Real GDP growth plummeted to 0.7 percent in 2013, from 4 percent in 2012, mainly due to continued declines in oil production and weak agricultural output, especially sugarcane and citrus. Unemployment stood at 14.2 percent in September 2013 and is on an upward trend since it hit its lowest level in 2008. Average inflation eased to 0.5 percent from 1.3 percent in 2012, as commodity price pressures abated. The external current account deficit widened to 4.5 percent of GDP in 2013 up from 1.2 percent in 2012, as exports of oil and agricultural products fell sharply while imports of fuel and electricity picked up. International reserves improved to 4.7 months of imports at end-March 2014 (up from 3.3 months at end-2012) mainly owing to PetroCaribe financing and private inflows.
The primary surplus for FY2013/14 (fiscal year ends in March) is estimated to have fallen to 1 percent of GDP, from 1.4 percent of GDP in FY2012/13. Revenue is expected to be better-than-budgeted, as robust tax revenues more than offset the decline in non-tax revenues. However, substantial increases in wages and salaries, transfers and interest payments drove up current expenditure. Capital expenditures were higher than budgeted because of the need to rebuild the infrastructure that was badly damaged by rain. Credit growth and monetary policy continued to be hampered by weaknesses in the financial system. Private sector credit grew by 3.8 percent (y/y) in March 2014, while broad money grew by 5.2 percent. The banking system remained highly liquid. While declining, non-performing loans (NPLs) remained high at 16.7percent of total loans at end-March 2014. The banking system’s capital adequacy ratio (CAR) improved to 23.4 percent. The authorities stepped up their efforts to address other weaknesses of the financial system, including the adoption of new anti money laundering and combating the financing of terrorism (AML/CFT) legislation.

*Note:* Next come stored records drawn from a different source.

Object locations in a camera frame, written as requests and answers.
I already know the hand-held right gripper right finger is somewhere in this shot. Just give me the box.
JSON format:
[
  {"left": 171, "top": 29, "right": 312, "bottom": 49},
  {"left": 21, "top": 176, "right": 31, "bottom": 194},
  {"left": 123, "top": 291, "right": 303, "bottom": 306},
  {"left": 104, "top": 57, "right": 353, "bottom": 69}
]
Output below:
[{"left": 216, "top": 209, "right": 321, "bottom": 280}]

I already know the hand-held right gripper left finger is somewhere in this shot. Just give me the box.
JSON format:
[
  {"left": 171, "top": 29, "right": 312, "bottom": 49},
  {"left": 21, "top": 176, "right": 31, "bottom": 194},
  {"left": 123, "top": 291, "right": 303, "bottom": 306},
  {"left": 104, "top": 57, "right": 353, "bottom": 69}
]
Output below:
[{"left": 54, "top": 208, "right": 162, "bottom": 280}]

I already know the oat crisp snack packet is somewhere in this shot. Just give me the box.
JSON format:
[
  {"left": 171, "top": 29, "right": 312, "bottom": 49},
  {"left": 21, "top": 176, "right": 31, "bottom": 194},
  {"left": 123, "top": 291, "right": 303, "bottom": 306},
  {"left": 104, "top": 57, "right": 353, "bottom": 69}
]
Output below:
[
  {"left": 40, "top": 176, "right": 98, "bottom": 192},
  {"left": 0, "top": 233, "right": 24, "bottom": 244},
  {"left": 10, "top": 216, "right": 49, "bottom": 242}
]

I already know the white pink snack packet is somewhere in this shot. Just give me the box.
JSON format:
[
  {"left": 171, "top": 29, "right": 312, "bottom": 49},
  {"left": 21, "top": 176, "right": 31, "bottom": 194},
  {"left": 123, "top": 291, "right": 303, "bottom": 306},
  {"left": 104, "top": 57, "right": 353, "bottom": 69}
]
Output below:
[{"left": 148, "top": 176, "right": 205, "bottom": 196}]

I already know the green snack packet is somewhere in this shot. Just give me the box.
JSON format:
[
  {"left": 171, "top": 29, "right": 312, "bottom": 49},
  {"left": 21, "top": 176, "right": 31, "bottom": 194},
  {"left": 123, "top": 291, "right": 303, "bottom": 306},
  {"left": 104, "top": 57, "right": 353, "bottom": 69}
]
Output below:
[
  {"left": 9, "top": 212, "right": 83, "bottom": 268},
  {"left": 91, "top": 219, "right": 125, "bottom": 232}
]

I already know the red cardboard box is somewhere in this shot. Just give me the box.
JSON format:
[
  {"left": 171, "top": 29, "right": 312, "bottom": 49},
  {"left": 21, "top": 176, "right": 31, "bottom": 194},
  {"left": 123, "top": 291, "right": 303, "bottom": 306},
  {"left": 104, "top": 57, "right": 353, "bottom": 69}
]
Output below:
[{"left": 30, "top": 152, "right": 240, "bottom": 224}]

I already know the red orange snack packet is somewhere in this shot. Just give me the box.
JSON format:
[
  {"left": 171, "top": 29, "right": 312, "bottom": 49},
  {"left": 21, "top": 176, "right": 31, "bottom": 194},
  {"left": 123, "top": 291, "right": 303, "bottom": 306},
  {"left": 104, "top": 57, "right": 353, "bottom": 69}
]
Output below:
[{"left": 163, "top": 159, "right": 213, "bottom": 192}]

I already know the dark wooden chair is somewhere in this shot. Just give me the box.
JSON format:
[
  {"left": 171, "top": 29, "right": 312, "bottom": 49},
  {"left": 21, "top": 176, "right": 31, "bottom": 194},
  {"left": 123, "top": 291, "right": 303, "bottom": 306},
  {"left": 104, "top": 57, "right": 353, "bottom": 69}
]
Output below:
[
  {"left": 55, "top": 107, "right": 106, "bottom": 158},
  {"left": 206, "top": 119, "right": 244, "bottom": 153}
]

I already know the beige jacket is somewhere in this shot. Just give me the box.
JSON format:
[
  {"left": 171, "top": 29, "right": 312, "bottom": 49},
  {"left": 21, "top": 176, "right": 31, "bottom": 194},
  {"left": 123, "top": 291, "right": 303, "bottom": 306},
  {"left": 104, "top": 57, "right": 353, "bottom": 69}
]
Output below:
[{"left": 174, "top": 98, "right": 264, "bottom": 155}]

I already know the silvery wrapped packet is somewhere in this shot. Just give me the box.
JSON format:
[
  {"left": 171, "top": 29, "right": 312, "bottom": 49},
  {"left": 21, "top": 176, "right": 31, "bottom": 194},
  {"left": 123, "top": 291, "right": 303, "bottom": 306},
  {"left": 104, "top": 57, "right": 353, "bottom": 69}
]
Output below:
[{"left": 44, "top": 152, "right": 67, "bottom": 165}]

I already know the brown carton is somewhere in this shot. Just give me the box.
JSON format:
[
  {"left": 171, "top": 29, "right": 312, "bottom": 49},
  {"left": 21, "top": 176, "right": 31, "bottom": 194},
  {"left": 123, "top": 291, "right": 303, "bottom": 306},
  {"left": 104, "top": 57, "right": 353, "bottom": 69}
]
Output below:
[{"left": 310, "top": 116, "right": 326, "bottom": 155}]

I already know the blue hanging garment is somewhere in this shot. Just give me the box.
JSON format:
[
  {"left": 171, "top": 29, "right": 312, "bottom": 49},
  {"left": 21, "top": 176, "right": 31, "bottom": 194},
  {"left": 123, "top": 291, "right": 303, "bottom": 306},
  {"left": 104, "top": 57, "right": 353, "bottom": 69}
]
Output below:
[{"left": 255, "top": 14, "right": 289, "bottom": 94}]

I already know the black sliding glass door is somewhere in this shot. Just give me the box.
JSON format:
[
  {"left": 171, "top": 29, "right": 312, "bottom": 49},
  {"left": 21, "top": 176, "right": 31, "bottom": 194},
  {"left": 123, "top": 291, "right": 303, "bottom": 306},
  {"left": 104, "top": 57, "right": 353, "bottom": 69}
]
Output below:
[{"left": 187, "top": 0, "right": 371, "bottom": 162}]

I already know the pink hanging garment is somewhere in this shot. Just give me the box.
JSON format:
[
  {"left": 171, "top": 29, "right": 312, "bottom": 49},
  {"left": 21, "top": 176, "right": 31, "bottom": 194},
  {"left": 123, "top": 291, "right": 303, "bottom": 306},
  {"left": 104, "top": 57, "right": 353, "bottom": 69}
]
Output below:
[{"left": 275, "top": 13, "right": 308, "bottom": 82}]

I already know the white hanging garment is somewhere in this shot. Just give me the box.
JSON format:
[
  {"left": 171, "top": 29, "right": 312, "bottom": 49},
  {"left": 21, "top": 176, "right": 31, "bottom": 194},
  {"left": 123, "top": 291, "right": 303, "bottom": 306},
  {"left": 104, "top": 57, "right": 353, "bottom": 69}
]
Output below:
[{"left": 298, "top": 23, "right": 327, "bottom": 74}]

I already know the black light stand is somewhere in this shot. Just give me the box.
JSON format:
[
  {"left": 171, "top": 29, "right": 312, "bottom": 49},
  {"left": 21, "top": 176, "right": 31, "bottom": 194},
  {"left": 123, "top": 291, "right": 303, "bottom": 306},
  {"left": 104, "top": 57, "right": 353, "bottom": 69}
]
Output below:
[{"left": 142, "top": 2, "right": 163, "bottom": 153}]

The medium-term outlook is worse than envisaged during the 2013 Article IV consultation. Real GDP growth would be weaker than expected in the near term but hover around 2.5 percent over the medium term as declining oil production would be partially offset by higher output of other commodity exports, tourism and construction. Inflation would remain low owing to the exchange rate peg and subdued inflation in trading partners. The authorities’ policy plans would maintain the primary surplus around 1 percent of GDP in FY14/15 and in the medium term. Low primary surpluses together with the assumed recognition of debt related to nationalizations will increase the public debt-to-GDP ratio. Expansionary fiscal policies, including large wage increases, would fuel higher domestic consumption and upward pressures on the external current account deficit. International reserves could decline substantially over the medium term, especially if compensation for the nationalized companies adds to external outflows.
Directors noted that Belize’s macroeconomic performance has weakened on the back of decelerating growth and increasing fiscal and external imbalances. The outlook is clouded by significant risks, including contingent compensation payments for nationalized companies and banking sector vulnerabilities, while adverse global developments could put pressure on international reserves and greatly increase Belize’s gross financing needs. Directors agreed that a vigorous policy response is needed to reduce vulnerabilities, rebuild policy buffers, and accelerate reforms that would further strengthen the financial sector, enhance competitiveness, and boost inclusive growth.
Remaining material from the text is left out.